Exercise requirements — Look through the material below and return every line that contains "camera".
↓↓↓
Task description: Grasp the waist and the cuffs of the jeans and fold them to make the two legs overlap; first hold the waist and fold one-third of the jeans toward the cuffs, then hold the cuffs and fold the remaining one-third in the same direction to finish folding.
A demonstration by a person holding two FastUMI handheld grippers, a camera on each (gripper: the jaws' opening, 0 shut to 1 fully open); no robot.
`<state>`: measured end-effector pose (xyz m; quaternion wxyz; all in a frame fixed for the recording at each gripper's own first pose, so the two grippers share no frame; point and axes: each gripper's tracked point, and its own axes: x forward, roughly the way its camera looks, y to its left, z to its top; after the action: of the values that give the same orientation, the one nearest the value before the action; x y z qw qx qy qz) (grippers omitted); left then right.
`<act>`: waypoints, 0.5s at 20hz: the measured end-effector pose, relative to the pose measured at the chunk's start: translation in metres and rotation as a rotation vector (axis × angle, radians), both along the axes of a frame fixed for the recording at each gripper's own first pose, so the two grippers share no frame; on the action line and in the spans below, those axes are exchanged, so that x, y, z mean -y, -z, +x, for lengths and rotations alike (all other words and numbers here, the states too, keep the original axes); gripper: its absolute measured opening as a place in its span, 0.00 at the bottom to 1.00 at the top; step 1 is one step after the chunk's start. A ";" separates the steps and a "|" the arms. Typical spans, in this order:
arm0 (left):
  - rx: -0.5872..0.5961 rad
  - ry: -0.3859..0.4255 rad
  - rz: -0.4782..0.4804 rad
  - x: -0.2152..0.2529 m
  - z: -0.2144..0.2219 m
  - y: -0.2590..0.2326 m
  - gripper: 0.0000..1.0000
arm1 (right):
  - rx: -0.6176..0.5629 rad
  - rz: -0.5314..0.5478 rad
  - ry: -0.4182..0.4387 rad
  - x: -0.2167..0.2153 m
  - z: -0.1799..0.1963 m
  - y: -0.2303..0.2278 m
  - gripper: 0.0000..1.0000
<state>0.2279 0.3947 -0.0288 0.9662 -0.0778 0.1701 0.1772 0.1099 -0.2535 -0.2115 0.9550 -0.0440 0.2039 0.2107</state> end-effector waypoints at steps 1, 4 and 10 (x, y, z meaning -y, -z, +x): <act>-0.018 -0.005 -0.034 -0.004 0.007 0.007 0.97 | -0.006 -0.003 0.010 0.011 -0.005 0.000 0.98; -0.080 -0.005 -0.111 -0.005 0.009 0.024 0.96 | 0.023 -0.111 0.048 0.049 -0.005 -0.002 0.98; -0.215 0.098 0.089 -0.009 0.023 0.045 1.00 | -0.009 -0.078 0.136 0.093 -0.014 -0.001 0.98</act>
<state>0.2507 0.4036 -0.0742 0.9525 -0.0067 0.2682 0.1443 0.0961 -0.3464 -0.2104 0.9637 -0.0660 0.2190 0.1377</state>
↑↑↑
Answer below —
A demonstration by a person holding two FastUMI handheld grippers, a camera on each (gripper: the jaws' opening, 0 shut to 1 fully open); no robot.
`<state>`: measured end-effector pose (xyz m; quaternion wxyz; all in a frame fixed for the recording at each gripper's own first pose, so the two grippers share no frame; point and axes: each gripper's tracked point, and its own axes: x forward, roughly the way its camera looks, y to its left, z to its top; after the action: of the values that give the same orientation, the one nearest the value before the action; x y z qw qx qy qz) (grippers omitted); left then right.

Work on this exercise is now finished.